DBMS Basic
Database: A database is a collection of related data which represents some aspect of the real world. A database system is designed to be built and populated with data for a certain task.
Database Management System (DBMS) is software for storing and retrieving users' data while considering appropriate security measures. It consists of a group of programs that manipulate the database. The DBMS accepts the request for data from an application and instructs the operating system to provide the specific data. In large systems, a DBMS helps users and other third-party software to store and retrieve data.
Database management systems were developed to handle the following difficulties of typical File-processing systems supported by conventional operating systems.
- Data redundancy and inconsistency
- Difficulty in accessing data
- Data isolation — multiple files and formats
- Integrity problems
- Atomicity of updates
- Concurrent access by multiple users
- Security problems
ER diagram
- ER diagram or Entity-Relationship diagram is a conceptual model that gives the graphical representation of the logical structure of the database.
- It shows all the constraints and relationships that exist among the different components.
- An ER diagram is mainly composed of the following three components- Entity Sets, Attributes, and Relationship Set.
- Roll_no is a primary key that can identify each entity uniquely.
- Thus, by using a student's roll number, a student can be identified uniquely.
Entity Set:
Strong Entity Set:
- A strong entity set is an entity set that contains sufficient attributes to uniquely identify all its entities.
- In other words, a primary key exists for a strong entity set.
- The primary key of a strong entity set is represented by underlining it.
Weak Entity Set:
- A weak entity set is an entity set that does not contain sufficient attributes to uniquely identify its entities.
- In other words, a primary key does not exist for a weak entity set.
- However, it contains a partial key called a discriminator. o Discriminator can identify a group of entities from the entity set.
- A discriminator is represented by underlining with a dashed line.
Relationship:
- Unary Relationship Set - Unary relationship set is a relationship set where only one entity set participates in a relationship set.
- Binary Relationship Set - Binary relationship set is a relationship set where two entity sets participate in a relationship set.
- Ternary Relationship Set - Ternary relationship set is a relationship set where three entity sets participate in a relationship set.
- N-ary Relationship Set - N-ary relationship set is a relationship set where ‘n’ entity sets participate in a relationship set.
- One-to-One Cardinality - An entity in set A can be associated with at most one entity in set B. An entity in set B can be associated with at most one entity in set A.

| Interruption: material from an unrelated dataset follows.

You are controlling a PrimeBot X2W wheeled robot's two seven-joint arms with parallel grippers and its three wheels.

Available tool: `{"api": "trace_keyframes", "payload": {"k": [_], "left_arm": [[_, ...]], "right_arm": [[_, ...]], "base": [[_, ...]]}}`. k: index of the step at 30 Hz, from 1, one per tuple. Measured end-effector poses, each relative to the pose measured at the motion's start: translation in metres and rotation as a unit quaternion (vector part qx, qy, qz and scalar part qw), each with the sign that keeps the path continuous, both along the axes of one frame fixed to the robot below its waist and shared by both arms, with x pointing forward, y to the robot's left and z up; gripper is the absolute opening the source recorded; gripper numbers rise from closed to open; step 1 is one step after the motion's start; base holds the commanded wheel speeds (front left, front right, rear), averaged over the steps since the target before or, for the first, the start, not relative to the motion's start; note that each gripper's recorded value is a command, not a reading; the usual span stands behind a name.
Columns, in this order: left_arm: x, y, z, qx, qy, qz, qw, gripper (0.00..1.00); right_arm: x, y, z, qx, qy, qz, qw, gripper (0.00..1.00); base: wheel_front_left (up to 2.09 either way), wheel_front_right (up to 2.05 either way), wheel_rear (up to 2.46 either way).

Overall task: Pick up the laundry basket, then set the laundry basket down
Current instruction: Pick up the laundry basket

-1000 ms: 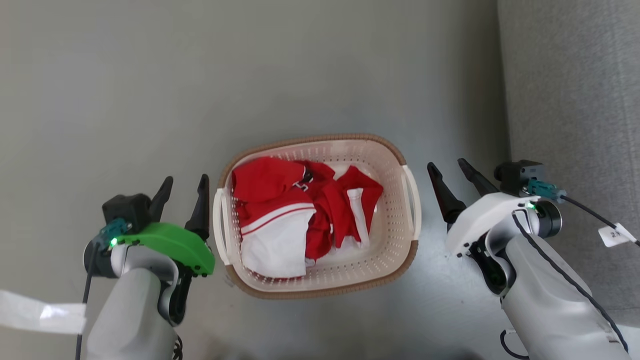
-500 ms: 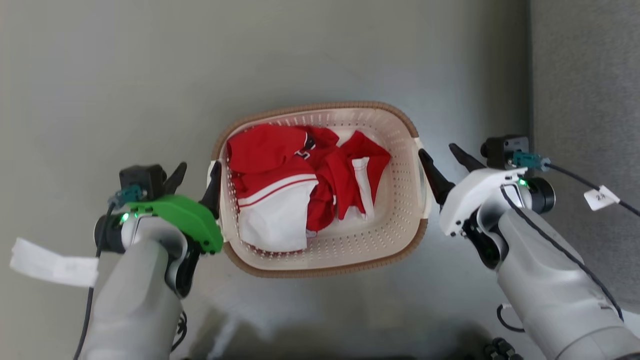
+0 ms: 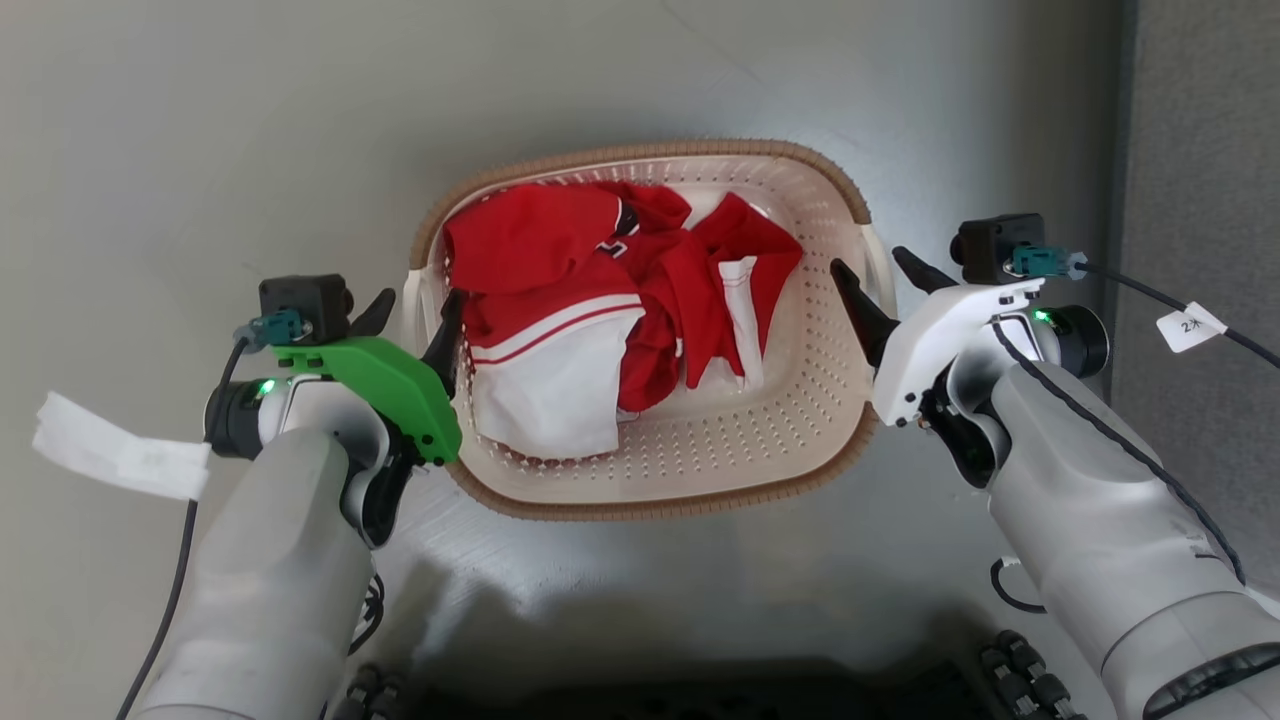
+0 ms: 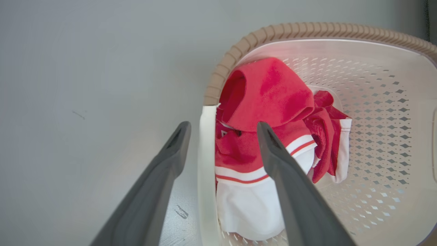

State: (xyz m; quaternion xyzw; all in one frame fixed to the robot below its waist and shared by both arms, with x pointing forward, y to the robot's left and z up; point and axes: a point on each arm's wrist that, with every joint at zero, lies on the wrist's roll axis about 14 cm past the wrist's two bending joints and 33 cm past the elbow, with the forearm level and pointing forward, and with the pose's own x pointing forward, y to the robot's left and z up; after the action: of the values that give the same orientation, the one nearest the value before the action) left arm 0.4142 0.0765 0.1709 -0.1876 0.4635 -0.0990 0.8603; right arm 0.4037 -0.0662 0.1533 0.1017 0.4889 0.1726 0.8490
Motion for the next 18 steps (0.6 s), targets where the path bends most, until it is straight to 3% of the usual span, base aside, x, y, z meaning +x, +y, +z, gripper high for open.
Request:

- One-to-Many Cardinality - An entity in set A can be associated with any number (zero or more) of entities in set B. An entity in set B can be associated with at most one entity in set A.
- Many-to-One Cardinality - An entity in set A can be associated with at most one entity in set B. An entity in set B can be associated with any number of entities in set A.
- Many-to-Many Cardinality - An entity in set A can be associated with any number (zero or more) of entities in set B. An entity in set B can be associated with any number (zero or more) of entities in set A.
Attributes:
- Simple Attributes - Simple attributes are those attributes that cannot be divided further. Ex. Age
- Composite Attributes - Composite attributes are those attributes that are composed of many other simple attributes. Ex. Name, Address
- Multi-Valued Attributes - Multi-valued attributes are those attributes that can take more than one value for a given entity from an entity set. Ex. Mobile No, Email ID
- Derived Attributes - Derived attributes are those attributes that can be derived from other attributes (s). Ex. Age can be derived from DOB.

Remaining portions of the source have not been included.